A recent report by the government’s commission on social mobility has found that since 2002, the number of state-educated students attending top Russell Group has declined, with the report suggesting Britain’s best and most academically selective institutions have a “long way to go” in becoming fully socially representative.
Over the past decade, a rise in the number of university places has meant that while state-educated and disadvantaged pupils were entering top universities in increasing numbers, this was not translating into balance of backgrounds. As a result, almost half of the new places have gone to privately-educated pupils.
The report further estimates that annually 3,700 state-educated pupils miss out on places at Russell Group universities. Among those that have been accepted, the proportion of students from state-educated background and from less-advantaged social groups was less in 2012 than in 2002.
The report looks at individual cases too. For example, Durham had a steep fall of state-school entries of 9.2% across the decade. Southampton, however, is one of the few who have improved their standing, and has been praised for its outreach and generous bursary programmes.
To address the overall imbalance, the report has suggesting a lowering of grade requirements where appropriate, guaranteed interviews and stronger use of “contextual data.”
While there is an obvious problem of equal opportunity that needs to be addressed on many levels, are the suggested recommendations practical? One clear problem with the lowering grade boundaries is that by doing so, the calibre of the university could be affected. The Russell Group are in constant competition with each other, and the only way to come on top on the league tables is with high results, which is achieved with a strong academic crop of students.
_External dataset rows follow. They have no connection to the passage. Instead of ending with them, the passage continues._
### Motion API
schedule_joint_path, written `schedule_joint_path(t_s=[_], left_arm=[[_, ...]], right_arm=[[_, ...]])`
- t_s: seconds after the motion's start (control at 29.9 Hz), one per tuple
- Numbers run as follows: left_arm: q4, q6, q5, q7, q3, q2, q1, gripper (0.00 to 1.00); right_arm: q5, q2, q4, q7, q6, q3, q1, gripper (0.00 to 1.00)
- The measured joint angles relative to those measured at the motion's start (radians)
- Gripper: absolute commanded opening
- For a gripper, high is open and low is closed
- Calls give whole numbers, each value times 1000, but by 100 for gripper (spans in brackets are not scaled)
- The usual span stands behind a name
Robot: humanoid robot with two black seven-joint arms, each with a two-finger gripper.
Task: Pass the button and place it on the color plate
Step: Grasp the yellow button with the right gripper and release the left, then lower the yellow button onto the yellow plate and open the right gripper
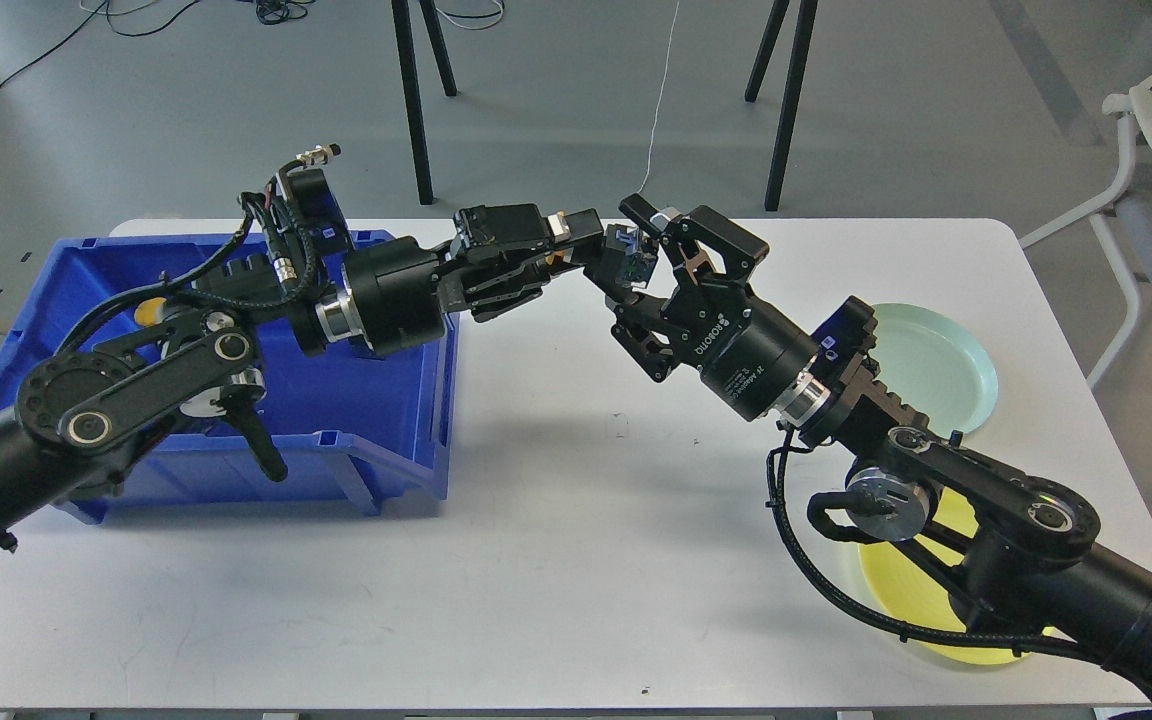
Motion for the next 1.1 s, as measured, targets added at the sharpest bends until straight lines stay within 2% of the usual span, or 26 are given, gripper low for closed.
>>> schedule_joint_path(t_s=[0.23, 0.27, 0.3, 0.33, 0.4, 0.43, 0.5, 0.74, 0.84, 0.97, 1.1], left_arm=[[1, 0, -1, 0, -1, 0, 0, 8], [1, 0, -1, 0, -1, 0, 1, 11], [1, 0, -1, 0, -1, 0, 1, 18], [1, 0, -1, 0, -1, 0, 2, 31], [1, 0, -2, 0, -1, -2, 5, 65], [3, 0, -4, 0, -3, -5, 7, 78], [7, 0, -10, 0, -10, -13, 10, 83], [13, 0, -14, 0, -15, -23, 12, 84], [17, 0, -14, 0, -15, -24, 12, 84], [24, 0, -14, 0, -15, -26, 12, 84], [28, 0, -14, 0, -16, -26, 12, 84]], right_arm=[[4, -1, 3, 0, -10, 0, -7, 0], [4, -1, 3, 0, -11, 0, -7, 0], [4, -2, 3, 0, -11, 0, -8, 0], [5, -2, 4, 0, -11, 0, -10, 0], [6, -5, 8, 0, -12, 1, -14, 0], [6, -6, 10, 0, -13, 2, -16, 0], [8, -10, 18, 0, -14, 6, -21, 0], [8, -36, 55, 0, -23, 20, -56, 0], [7, -83, 102, 0, -31, 45, -98, 0], [0, -245, 224, 0, -51, 144, -259, 0], [-18, -436, 325, 0, -56, 283, -511, 0]])
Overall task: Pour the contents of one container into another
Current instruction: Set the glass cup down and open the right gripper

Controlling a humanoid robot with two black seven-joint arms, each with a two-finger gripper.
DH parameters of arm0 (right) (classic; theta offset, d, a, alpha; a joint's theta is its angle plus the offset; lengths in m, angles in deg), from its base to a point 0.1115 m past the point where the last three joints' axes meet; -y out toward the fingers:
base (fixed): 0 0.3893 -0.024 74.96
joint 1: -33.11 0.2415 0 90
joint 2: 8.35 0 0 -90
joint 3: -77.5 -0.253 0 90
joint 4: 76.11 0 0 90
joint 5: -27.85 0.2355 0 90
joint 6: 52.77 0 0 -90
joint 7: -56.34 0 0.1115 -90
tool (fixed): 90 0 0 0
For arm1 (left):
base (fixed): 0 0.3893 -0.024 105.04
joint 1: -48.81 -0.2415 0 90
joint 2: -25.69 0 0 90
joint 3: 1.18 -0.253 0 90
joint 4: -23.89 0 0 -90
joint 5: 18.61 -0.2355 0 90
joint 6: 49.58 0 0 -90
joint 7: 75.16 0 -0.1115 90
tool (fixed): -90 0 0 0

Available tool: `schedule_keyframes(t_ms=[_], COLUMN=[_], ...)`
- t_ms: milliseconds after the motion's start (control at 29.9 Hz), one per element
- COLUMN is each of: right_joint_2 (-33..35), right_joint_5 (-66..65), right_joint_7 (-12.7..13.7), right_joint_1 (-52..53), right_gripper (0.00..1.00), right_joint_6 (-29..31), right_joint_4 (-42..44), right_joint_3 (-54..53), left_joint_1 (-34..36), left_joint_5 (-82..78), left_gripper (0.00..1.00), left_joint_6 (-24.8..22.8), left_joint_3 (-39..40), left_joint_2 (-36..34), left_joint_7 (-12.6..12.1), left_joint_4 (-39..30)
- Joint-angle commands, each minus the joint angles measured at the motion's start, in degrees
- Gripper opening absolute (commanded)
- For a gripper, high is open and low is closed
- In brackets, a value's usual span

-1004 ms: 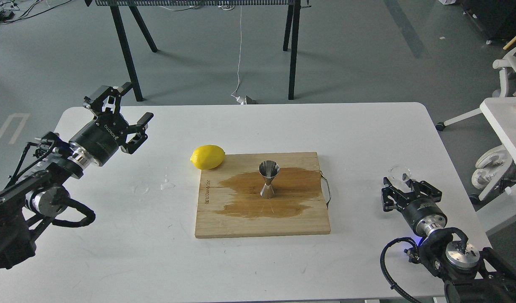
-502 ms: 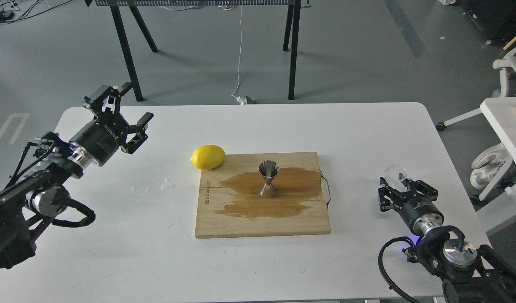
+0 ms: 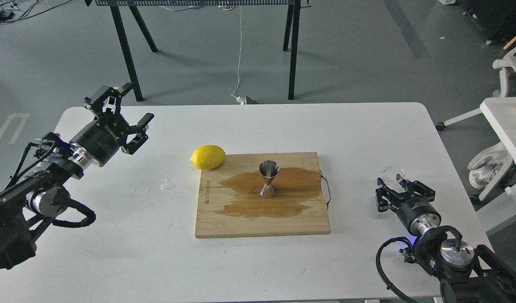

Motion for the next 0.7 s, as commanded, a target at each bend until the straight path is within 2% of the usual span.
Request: schedule_keyframes(t_ms=[0, 669], right_joint_2=[-0.03, -0.47], right_joint_5=[0.0, 0.0], right_joint_7=[-0.06, -0.23], right_joint_1=[0.09, 0.79], right_gripper=[0.98, 0.98], right_joint_6=[-0.06, -0.06], right_joint_4=[0.09, 0.27], right_joint_3=[0.0, 0.0], left_joint_1=[0.08, 0.08], left_joint_5=[0.0, 0.0], left_gripper=[0.9, 0.9], left_joint_6=[0.0, 0.0], left_joint_3=[0.04, 0.04], left_joint_2=[0.0, 0.0], left_joint_7=[0.0, 0.0], left_joint_4=[0.0, 0.0])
Some students may not do well at A-level or IB because they are simply not so academically inclined, and would therefore not suit degree-level academia.
As many of you I’m sure will agree, Southampton University is full of like-minded people, who want to learn and improve with other people who want to learn and improve (and go to Jesters). I think this general attitude is heavily due to the fact that we all got more or less that same grades to get in. If people are accepted despite achieving lower grades at school come into lectures and seminars, they could bring the quality down – how detrimental could this be to our own degrees? I always find that seminars with active participation with people who can intelligently challenge each other are the most enjoyable and the useful. Students who are unable to participate properly create an environment which is unfair for those who can, and for themselves.
But this gives rise to another question: are these students not so academically inclined because they received state-education instead of private, and could they actually end up flourishing at university in spite of this? Research has shown state-educated students tend to out-perform their privately-educated peers at university, though the reverse is often the case at A-level. Indeed, Southampton, who has increased the number of state-school entries by over 3%, jumped from ranking 20 in 2008, to 14 by 2011.
In comes contextual data. This may mean top universities will take more seriously the extra-curricular activities you did at school, for example prefect, reading mentor, ‘form rep’, charity work, Duke of Edinburgh and so on. For disadvantaged pupils, this may also include care-giving and jobs done in addition to school to support the family. As someone who grew up through the state-system, I think considering all this can be very beneficial. I had school friends with tough personal circumstances who ended up putting their A-levels second. They still achieved decent grades, but not high enough for the Russell Group. Had their other activities and responsibilities been considered, and perhaps even their GCSE grades, I think they could have got into a top university and have done very well.
Interviews are another of the report’s recommendations. Interview-giving is a lengthy, time-consuming process, especially given the volume of applicants universities receive: interviewing everyone is probably next to impossible. Having said that, they are incredibly beneficial, as it gives a true sense of a person not transferable from a piece of paper. Someone’s enthusiasm and desire to learn and can really be sensed in an interview, even if their A-levels don’t reflect they same.
David Mendoza-Wolfson, VP Education Elect, welcomed the idea of more interviews, as they could lead to sensible flexibility for grade boundaries. However he cites the educational system as the main cause of the problem:
“It is clear to me that the fees method of funding HE is inadequate and off-putting to those from the lowest socioeconomic backgrounds in this country. On that end, I support FAIR (fairforstudents.org.uk), which I think would be a far better way of funding HE which would see an increase in applications from the poorest in our society. The problem here doesn’t lie with the universities but in schools. Private schools are offering a far better standard of education.”
Overall the reaction to the report has been positive, with British universities and the Russell Group welcoming its results. Hopefully this is a step in direction of true inclusiveness and equal opportunity.